Kaelen Wilson-Goldie’s Beautiful, Gruesome, and True
              Orit Gat
              “What can you say about violence except that it should not happen?” asks Amar Kanwar. Writing from a conviction that art matters in the face of the “forever wars of our time,” art critic and journalist Kaelen Wilson-Goldie explores the works of three artists: New Delhi–based Kanwar, Mexican artist and activist Teresa Margolles, and Abounaddara, a collective of filmmakers who released weekly videos online from the beginning of the Syrian Civil War showing the realities of life under the regime. In making art, Wilson-Goldie argues, each found a space in which to reflect on the politics of the places they are from in ways that go beyond the documentation of violence, to transformative effect.
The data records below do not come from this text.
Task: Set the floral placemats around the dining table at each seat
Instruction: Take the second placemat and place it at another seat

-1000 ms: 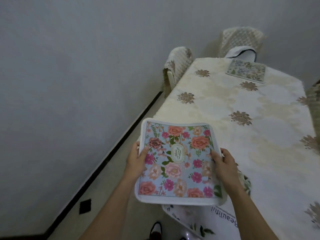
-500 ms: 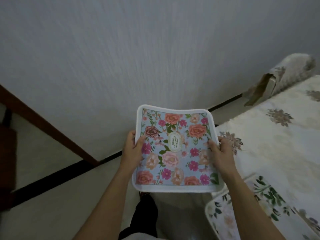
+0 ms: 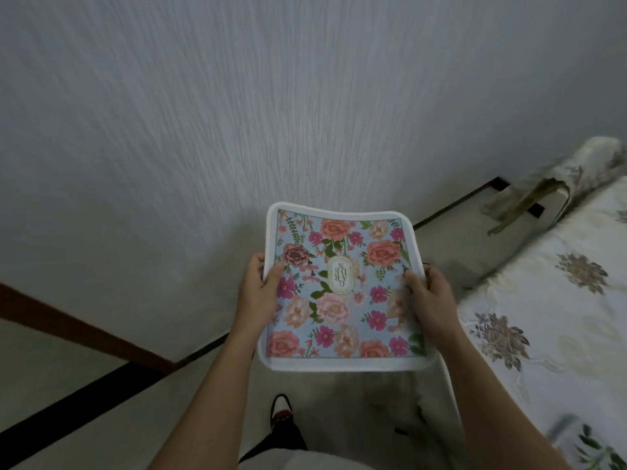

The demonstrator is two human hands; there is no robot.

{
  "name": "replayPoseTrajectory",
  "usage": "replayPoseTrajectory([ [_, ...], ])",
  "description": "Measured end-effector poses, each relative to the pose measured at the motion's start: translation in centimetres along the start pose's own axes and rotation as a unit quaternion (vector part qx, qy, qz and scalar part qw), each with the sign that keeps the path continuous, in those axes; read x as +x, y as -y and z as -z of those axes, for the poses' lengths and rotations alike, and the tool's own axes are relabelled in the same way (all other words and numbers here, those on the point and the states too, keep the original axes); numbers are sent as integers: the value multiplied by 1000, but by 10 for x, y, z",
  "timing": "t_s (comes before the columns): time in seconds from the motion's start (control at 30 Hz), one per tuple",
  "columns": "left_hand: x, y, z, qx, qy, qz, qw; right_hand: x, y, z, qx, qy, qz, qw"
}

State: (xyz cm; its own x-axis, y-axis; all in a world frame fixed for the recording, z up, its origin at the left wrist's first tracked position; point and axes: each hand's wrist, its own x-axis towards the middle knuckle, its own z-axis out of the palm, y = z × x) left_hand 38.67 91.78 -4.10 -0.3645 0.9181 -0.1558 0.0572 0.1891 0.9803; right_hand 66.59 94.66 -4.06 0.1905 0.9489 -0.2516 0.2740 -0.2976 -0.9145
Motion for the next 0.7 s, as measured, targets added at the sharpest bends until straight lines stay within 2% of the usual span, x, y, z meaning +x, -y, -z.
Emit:
replayPoseTrajectory([
  [0.27,111,-29,-8,37,92,0,995,49,33,-29,19,-72,-10,997],
  [0.53,180,-48,-67,60,171,-25,983,96,30,-14,67,-150,-45,985],
  [0.7,227,-56,-119,78,214,-30,973,140,27,3,102,-172,-65,978],
])
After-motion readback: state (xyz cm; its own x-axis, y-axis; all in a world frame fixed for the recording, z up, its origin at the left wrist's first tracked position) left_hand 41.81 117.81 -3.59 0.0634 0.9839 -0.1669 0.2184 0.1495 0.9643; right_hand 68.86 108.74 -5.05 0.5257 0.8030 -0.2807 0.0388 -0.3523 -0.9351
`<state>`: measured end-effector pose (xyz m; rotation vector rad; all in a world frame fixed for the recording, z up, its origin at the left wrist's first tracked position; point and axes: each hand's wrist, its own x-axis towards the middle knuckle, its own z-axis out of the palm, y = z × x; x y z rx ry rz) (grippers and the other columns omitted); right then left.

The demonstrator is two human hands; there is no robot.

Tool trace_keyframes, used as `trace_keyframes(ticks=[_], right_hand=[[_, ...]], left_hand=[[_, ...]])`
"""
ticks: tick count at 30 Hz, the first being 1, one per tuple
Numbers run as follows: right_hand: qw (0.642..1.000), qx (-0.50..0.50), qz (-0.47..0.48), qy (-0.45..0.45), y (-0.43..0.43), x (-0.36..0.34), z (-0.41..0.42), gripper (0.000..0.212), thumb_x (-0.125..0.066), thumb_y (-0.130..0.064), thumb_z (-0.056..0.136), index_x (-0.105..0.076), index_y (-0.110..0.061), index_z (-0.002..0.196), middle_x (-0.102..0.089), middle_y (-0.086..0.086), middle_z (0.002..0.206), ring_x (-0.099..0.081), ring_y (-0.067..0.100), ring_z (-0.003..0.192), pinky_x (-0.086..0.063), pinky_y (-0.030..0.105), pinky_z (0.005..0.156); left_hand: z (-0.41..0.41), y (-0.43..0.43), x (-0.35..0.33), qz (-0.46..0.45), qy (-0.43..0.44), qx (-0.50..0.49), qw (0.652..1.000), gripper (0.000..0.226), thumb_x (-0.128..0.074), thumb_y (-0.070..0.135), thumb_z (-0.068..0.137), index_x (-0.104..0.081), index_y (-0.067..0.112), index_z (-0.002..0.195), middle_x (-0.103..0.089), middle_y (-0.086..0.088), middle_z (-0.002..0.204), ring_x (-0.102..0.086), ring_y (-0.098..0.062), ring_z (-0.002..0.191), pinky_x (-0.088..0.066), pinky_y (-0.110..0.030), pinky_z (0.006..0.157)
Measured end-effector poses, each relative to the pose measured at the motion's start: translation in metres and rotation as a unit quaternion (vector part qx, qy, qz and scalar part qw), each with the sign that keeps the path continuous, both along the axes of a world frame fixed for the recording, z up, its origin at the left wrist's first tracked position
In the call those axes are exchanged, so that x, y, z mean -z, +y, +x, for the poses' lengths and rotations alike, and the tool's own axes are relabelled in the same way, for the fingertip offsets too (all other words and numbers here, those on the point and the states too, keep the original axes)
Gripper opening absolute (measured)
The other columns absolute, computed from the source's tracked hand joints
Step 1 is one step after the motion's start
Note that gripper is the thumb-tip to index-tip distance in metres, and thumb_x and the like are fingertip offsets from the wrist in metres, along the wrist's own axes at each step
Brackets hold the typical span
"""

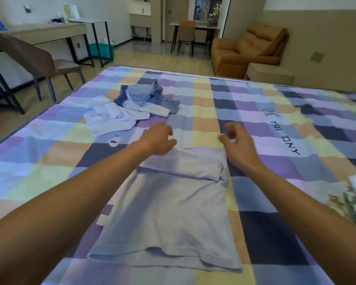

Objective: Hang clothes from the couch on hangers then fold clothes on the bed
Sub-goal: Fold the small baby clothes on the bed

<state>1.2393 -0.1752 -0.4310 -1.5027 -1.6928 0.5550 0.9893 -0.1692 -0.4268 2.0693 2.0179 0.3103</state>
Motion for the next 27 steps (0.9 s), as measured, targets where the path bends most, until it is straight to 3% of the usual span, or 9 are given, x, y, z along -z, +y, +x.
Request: trace_keyframes(ticks=[3,6,8,11,13,15,21,23,27], right_hand=[[0.979,-0.056,-0.089,-0.173,0.009,0.019,-0.019,0.084,-0.079,-0.040,0.084,-0.034,-0.018,0.152,-0.038,0.015,0.151,-0.039,0.033,0.139,-0.040,0.046,0.109],[0.946,-0.063,-0.227,-0.222,0.020,0.028,-0.024,0.122,-0.088,-0.050,0.071,-0.012,-0.017,0.161,-0.023,0.017,0.159,-0.027,0.039,0.146,-0.035,0.050,0.114],[0.943,-0.050,-0.244,-0.219,0.026,0.025,-0.024,0.115,-0.089,-0.045,0.071,-0.021,-0.010,0.156,-0.034,0.017,0.153,-0.037,0.038,0.139,-0.043,0.045,0.106],[0.939,-0.072,-0.259,-0.216,0.033,0.010,-0.024,0.072,-0.088,-0.029,0.074,-0.053,0.000,0.129,-0.058,0.014,0.123,-0.057,0.029,0.102,-0.047,0.034,0.078],[0.940,-0.082,-0.245,-0.221,0.035,0.000,-0.023,0.050,-0.086,-0.024,0.074,-0.060,0.000,0.110,-0.058,0.010,0.101,-0.055,0.024,0.086,-0.042,0.032,0.069],[0.954,-0.082,-0.208,-0.198,0.032,-0.012,-0.018,0.040,-0.086,-0.023,0.073,-0.061,-0.001,0.095,-0.053,0.007,0.087,-0.051,0.022,0.078,-0.038,0.032,0.064],[0.961,-0.198,-0.053,-0.188,-0.045,-0.044,0.009,0.032,-0.085,-0.019,0.073,-0.061,0.002,0.076,-0.047,0.002,0.064,-0.036,0.011,0.055,-0.028,0.031,0.053],[0.930,-0.267,-0.064,-0.244,-0.086,-0.048,0.021,0.026,-0.086,-0.023,0.074,-0.063,-0.012,0.079,-0.052,-0.006,0.071,-0.041,0.009,0.060,-0.032,0.028,0.056],[0.786,-0.356,-0.304,-0.404,-0.139,-0.055,0.031,0.045,-0.075,-0.068,0.069,-0.059,-0.036,0.096,-0.057,-0.012,0.097,-0.056,0.009,0.088,-0.051,0.032,0.083]], left_hand=[[-0.032,0.007,0.026,-0.043,0.003,-0.074,0.996,0.069,-0.057,0.049,0.097,-0.036,0.015,0.153,-0.036,-0.013,0.158,-0.034,-0.036,0.143,-0.032,-0.047,0.115],[-0.051,0.009,0.032,-0.070,-0.065,-0.090,0.991,0.081,-0.070,0.038,0.091,-0.029,0.010,0.155,-0.044,-0.016,0.153,-0.043,-0.034,0.138,-0.036,-0.038,0.111],[-0.059,0.010,0.029,-0.073,-0.105,-0.110,0.986,0.081,-0.079,0.030,0.085,-0.036,0.009,0.151,-0.049,-0.014,0.146,-0.050,-0.032,0.131,-0.040,-0.035,0.104],[-0.065,0.012,0.020,-0.075,-0.179,-0.113,0.975,0.052,-0.086,0.021,0.079,-0.064,0.005,0.122,-0.065,-0.010,0.118,-0.062,-0.027,0.104,-0.047,-0.031,0.085],[-0.065,0.009,0.012,-0.047,-0.240,-0.084,0.966,0.018,-0.081,0.008,0.081,-0.070,0.007,0.096,-0.066,-0.008,0.093,-0.060,-0.022,0.085,-0.044,-0.026,0.070],[-0.065,-0.006,-0.003,-0.003,-0.292,-0.042,0.956,0.019,-0.072,-0.006,0.084,-0.068,0.013,0.082,-0.059,-0.007,0.079,-0.051,-0.016,0.072,-0.038,-0.023,0.059],[-0.080,-0.098,-0.046,0.052,-0.273,0.170,0.945,0.006,-0.069,0.008,0.079,-0.065,0.012,0.082,-0.062,-0.013,0.082,-0.052,-0.015,0.074,-0.038,-0.029,0.065],[-0.081,-0.139,-0.051,-0.020,-0.236,0.241,0.941,0.010,-0.066,0.006,0.080,-0.066,0.015,0.084,-0.063,-0.005,0.083,-0.058,-0.019,0.075,-0.043,-0.032,0.068],[-0.085,-0.188,-0.036,-0.232,-0.106,0.285,0.924,0.035,-0.058,0.000,0.082,-0.072,0.030,0.093,-0.069,0.008,0.099,-0.064,-0.015,0.099,-0.047,-0.029,0.093]])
In her chapter on Abounaddara, Wilson-Goldie follows the collective in showing how life in wartime is shaped by conflict but, crucially, not wholly defined by it. The work of Kanwar, meanwhile, offers an example of how art can engage with popular struggles over labor rights, land, and resources. He’s been returning to the Indian state of Chhattisgarh ever since labor activist Shankar Guha Niyogi was murdered in 1991, on the day before Kanwar had arranged to film him. Writing about Margolles, Wilson-Goldie starts with her work ...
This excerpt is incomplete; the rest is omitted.